7. Pick and choose your battles
Ok, if everything sucks, you can't harp on every little thing. For me, I didn't nit pick the end of day trash pick up as much as I typically do. Yes, even if it bugged me when they were gone, I just let it go. The room does get vacuumed. I just said thank you to my custodians more often! Pick and choose what to focus on. Then do #8 and #9.
6. Be real with the students.
They get it. Especially in 5th grade. We had talks about how our class (as a whole) is good, but our main problem was that kids are receptive to off task behavior and then join in, or they just can't control the talking or focus. We discussed self-control quite a bit. It did help. I could say, "John, remember self-control?" and they'd all refocus... even if it was for 5 minutes. :)
5. Stop asking what is wrong with you!
I can't even tell you how many times I thought all my skills went out the window and I just felt something was wrong with me.

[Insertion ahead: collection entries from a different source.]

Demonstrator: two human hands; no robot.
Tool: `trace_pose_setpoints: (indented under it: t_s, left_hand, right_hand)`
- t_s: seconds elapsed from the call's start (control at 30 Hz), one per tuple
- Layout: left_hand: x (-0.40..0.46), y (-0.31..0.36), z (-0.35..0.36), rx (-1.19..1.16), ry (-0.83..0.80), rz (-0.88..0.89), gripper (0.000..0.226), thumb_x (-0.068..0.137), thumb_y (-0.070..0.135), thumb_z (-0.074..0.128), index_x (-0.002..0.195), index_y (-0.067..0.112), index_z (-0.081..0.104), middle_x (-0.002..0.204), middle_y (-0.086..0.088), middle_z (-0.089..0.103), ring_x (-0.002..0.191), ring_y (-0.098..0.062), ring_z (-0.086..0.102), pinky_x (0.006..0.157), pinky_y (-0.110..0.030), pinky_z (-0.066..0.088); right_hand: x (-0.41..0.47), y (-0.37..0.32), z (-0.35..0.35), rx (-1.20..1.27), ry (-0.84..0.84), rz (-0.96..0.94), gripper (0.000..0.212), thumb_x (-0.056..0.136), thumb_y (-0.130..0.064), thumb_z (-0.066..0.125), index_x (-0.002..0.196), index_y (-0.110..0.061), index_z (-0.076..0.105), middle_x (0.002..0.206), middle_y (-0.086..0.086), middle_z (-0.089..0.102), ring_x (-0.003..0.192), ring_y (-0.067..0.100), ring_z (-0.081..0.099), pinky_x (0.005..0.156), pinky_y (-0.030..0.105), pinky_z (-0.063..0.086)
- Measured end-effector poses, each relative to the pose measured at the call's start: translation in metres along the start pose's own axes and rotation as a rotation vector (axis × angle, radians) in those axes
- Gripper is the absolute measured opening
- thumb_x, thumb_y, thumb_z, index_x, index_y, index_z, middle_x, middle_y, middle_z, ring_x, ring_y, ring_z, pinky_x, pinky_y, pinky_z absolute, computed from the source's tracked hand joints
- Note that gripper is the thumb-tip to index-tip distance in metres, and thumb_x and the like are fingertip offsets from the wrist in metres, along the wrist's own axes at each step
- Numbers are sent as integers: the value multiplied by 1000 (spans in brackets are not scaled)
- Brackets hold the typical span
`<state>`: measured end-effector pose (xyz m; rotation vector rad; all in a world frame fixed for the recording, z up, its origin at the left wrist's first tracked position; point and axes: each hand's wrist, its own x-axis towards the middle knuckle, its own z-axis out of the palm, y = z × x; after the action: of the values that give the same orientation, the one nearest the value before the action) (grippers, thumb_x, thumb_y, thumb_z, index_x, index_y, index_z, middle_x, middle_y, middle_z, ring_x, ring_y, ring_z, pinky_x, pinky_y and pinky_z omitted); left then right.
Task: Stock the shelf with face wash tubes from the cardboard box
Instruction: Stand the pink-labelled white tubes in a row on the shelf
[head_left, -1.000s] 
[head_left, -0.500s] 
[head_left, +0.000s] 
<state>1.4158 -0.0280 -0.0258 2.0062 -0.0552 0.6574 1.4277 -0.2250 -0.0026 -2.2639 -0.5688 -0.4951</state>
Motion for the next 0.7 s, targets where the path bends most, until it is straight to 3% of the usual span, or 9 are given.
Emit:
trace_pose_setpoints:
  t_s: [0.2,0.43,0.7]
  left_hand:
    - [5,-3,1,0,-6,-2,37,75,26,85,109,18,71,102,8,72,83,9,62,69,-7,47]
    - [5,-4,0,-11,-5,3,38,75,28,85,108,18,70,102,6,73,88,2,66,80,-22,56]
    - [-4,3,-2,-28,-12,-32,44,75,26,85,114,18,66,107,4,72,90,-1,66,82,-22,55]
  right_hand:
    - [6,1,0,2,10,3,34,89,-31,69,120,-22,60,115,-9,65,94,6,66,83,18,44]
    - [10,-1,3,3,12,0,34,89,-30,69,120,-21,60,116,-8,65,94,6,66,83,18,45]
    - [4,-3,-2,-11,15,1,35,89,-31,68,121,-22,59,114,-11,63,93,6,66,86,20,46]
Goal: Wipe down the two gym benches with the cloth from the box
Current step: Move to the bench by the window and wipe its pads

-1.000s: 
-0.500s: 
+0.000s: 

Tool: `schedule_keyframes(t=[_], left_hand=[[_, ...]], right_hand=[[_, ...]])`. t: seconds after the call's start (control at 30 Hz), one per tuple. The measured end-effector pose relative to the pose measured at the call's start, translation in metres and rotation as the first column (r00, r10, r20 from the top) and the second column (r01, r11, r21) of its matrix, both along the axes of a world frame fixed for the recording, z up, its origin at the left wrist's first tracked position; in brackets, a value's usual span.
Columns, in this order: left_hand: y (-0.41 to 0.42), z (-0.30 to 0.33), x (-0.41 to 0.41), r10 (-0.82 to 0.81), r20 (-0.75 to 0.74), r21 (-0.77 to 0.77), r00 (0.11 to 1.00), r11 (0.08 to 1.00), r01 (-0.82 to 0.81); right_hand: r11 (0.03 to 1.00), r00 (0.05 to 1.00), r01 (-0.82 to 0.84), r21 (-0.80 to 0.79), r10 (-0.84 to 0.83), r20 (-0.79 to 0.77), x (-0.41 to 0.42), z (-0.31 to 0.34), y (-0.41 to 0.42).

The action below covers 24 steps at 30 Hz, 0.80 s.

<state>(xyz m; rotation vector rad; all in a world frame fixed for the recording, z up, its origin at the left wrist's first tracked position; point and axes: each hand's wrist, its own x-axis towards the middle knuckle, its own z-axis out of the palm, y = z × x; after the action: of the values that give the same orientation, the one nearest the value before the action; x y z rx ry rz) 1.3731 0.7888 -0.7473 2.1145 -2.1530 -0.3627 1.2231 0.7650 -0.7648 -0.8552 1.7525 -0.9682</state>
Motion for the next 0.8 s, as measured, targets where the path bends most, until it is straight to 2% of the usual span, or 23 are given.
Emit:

I continuously tried and reflected on what I could do and not blame the kids. But when I pick them up from all their specials classes, I tend to hear other teachers saying something along the lines of focus, transitions, control the talking, etc. See! It's not just me! Yeah, I probably could have done some things different, but sometimes it's not totally your fault. It's theirs too. Haha!
4. Don't forget your good kids. They need you too.
In the midst of kids who refuse to work, kids who don't listen, etc., remember not let them get to you so much so that you only focus on them. There are others in the class who come ready to go, ready to learn, ready to help, ready to make someone smile. Focus on them sometimes and give them your undivided attention.
3. Remember even those kids are good kids.
This one may be hard. Especially during report card time when you need to sandwich the "needs work on x, y, z" with the positives. BUT, this also kept me going. Celebrate the small victories and successes with each child, even if the positive momentum only lasts less than a week... or on some days, a couple of hours. Again, follow #8 & #9.
2. Don't judge.
When people used to tell me: "I was given that class," or "It's my group," I judged. Classroom management is something I would consider my strength and in hearing all the issues, I would be the good listener, but think to myself, "He/she just needs to try x, y, or z method," or "He/she needs to work on follow through and stay tough," etc. I want to say I'm sorry. So very sorry. Until you have that class, you have no idea. (There are some teachers who are still working on management that they have a hard time controlling any class... you can't count those gripes yet until they get their feet more wet.) Anyway, it's like before ever having kids, you judge the way people raise them and think to yourself, "I would never allow my kids to/do..." until you have a kid and realize that every kid is different and sometimes, you do what you need to. I am now a better person because I get it.
1. Find a way to bounce back.
I didn't want to start off my 9th year as a bitter old hag, so I reflected on what it was I needed after the year was over and took care of business. Like a snake shedding its skin, I needed a new environment, to shed the old feeling. I decided to take all of June to work in my room to just get some things fixed up and tackle the library reorganization project I've been wanting to do for some time. Cheers to next year!